Для только что поступивших в институт существовало, конечно, негласное правило, если уж ты точно хочешь поступить, значит помогай в строительстве общежитий. На деле, место учебы представляло из себя подобие студенческого городка, где имелись корпусы различных институтов, общежитий, местной поликлиники, кафе. Больше, я не заметил ничего. И вплоть до первого сентября перед днем знаний приходилось на протяжении полумесяца, наряжаясь в чем не жалко, работать в поте лица, перетаскивая меблировку для тех, кому повезет жить в общежитии. Так и таскали: столы, шкафы, порой даже красили стены, убирали всю придомовую территорию вблизи общежития, мусор и иные отходы мы таскали, проходя мимо развесистых и красиво разукрашенных плакатов под эгидой той партии, куда потом вступлю, выкрикивающей лозунг «для будущих студентов и семей», с указанием стоимостей проектов общежития и сроков сдачи объектов в эксплуатацию. Но проходя мимо, радуясь тому, что удалось поступить в престижный ВУЗ, я этого не замечал, напротив, даже на тех порах уже смог познакомиться с теми, с кем бок о бок пройду все пять лет обучения.

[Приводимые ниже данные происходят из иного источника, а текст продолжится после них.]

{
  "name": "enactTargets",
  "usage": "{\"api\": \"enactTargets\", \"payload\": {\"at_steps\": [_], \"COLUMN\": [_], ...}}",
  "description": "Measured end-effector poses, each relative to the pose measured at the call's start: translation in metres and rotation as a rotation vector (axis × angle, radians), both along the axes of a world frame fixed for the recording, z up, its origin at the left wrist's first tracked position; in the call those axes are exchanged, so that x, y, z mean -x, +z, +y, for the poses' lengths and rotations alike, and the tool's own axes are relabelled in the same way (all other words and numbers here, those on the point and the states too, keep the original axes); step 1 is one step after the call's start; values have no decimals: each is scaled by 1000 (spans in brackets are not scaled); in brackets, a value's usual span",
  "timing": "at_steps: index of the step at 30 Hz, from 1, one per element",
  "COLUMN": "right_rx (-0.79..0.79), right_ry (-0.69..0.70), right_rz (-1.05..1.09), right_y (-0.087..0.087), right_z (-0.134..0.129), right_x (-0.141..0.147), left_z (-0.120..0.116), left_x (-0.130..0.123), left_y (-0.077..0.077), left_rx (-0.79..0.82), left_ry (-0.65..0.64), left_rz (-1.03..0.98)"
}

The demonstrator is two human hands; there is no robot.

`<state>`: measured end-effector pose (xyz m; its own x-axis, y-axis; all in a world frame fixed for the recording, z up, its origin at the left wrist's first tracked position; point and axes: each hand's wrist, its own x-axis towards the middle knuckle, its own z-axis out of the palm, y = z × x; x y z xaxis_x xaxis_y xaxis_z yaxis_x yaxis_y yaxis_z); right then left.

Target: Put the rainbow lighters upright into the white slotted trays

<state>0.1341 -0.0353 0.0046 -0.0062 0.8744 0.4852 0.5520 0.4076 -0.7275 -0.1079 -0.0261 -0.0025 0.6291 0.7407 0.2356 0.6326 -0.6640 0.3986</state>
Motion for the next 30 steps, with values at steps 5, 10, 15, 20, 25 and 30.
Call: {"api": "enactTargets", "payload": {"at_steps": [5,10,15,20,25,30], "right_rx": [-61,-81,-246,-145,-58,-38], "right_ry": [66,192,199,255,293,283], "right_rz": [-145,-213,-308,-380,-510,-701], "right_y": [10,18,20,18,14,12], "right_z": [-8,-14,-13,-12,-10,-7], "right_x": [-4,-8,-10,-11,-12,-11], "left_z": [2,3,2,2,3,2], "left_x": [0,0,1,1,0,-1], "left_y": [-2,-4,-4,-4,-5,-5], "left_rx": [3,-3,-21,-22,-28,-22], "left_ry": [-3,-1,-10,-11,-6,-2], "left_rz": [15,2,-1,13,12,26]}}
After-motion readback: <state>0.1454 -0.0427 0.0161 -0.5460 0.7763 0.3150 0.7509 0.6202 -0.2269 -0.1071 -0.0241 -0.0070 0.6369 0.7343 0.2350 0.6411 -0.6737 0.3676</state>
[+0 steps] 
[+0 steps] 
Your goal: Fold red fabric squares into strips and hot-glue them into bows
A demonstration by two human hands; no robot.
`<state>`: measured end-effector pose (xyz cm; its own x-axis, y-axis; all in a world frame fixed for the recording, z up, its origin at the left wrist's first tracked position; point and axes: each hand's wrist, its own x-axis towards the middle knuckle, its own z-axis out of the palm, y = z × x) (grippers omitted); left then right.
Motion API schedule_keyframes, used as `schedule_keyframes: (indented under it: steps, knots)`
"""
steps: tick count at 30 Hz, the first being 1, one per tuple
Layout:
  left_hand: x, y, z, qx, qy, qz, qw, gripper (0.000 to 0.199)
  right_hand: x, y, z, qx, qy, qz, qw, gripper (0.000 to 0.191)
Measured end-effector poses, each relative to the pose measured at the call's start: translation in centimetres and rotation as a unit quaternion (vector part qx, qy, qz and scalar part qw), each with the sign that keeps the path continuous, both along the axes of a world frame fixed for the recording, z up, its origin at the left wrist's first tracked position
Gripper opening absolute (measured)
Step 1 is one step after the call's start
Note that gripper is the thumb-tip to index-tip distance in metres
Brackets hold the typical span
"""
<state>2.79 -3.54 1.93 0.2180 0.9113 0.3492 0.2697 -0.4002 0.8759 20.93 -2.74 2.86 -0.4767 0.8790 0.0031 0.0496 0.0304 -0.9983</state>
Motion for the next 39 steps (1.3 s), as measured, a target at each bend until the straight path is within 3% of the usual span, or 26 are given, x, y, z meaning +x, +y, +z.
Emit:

В конце первого курса обучения пришло известие о назначении нового директора института, чей сынок учился со мной в группе. За весь его период обучения совместно со мной я наблюдал за его успехами, но разницы между ним и средними не обладающими подобными связями студентами, не видел. Он всегда получал высшие баллы по всем возможным предметам. Некоторые преподаватели, из списка тех кому не сложно сказать кому бы то ни было правду-матку, высказывались порой о недовольстве полученных ответов отпрыском, желая поставить выскочку на место, но тот, явно огорченный «несправедливостью», летал шальной пулей жаловаться отцу в директорский кабинет, в результате чего он конечно же получил свой красный диплом в «неравной схватке». Поговаривали, что директор метил на пост ректора этого ВУЗа и мечтал возглавлять целую академию, однако по окончании учебы своего сыночка кто-то на ранг выше его поставил строгое условие: либо он и дальше грезит и пытается стать ректором, либо уходит и тогда его сынишку устраивают на работу в прокуратуру в городе. Поскольку в Саратове устроиться на работу, мягко говоря, без связей невозможно, да и с ними не легче, папаша решил освободить свое кресло и повесить протертые форменные штанишки на вешалку, тем самым сумев помочь отпрыску устроиться. Вместе с тем, на севере нашей страны всегда ощущалась нехватка кадров и туда этого сыночка, как и любого из нас, могли бы взять на службу с руками и ногами, но куда уж папаша отпустит свою кровинку так далеко, лучше рекламировать такую службу в северных широтах нам, чужим для него студентам, далеко не близким его окружению «детям», судьба которых нашего директора совсем не волновала, тогда директор приходил в лекционный зал и всех нас уговаривал вплоть до последнего курса думать о службе на севере.
Тем временем, моя учеба проходила под диким скрипом несмазанных шестеренок старейших часов. Сталкиваясь с почти непреодолимым препятствием вышеупомянутого директора института, которому я ой как почему-то не нравился, я чуть ли не каждый учебный год висел в списках на отчисление. Занимаясь спортом и все еще продолжая мечтать о высоких достижениях, я частенько пропадал на всевозможных спортивных сборах, длящихся в лучшем случае, месяцами и естественно, в удаленности от места обучения, учиться как все я не мог, а значит нарушал правило института номер два. Каждый семестр меня вызывали на «ковер», так называли «директорат», где стоя перед седовласым директором и его дрессированными подданными, которые только и умели повторять фразы начальника, я оправдывался за то, что не посещал учебные занятия. Несмотря на всевозможные разрешения от спортивных федераций, позволяющих мне ради спорта не ходить в институт, а также факта своего скромного членства в сборной страны, что обязывало к регулярным тренировкам, я получал суровые наставления и отголоски директора с его правой рукой декана, они-то и выговаривали, что вместо меня в лекционном зале пора ставить весло. Но стоит сказать, что своего сыночка, который вдовесок еще и музыкант, чей талант пойдет на скромные бары-рыгаловки, директор все же отпускал, освобождал от занятий в дальние путешествия и музыкальные туры, чем он и пользовался и со своей группой, словно цыганский табор из бременских музыкантов, путешествовал на концерты, а мне в дальнейшем пригодился лишь опыт переживаний на коврах начальств.
Первый звонок, прозвучавший так тихо, что и не заметил, который обратил мои жизненные цели и взгляды на жизнь в сторону деградации, произошел тогда, когда я встретил свою будущую и уже бывшую жену.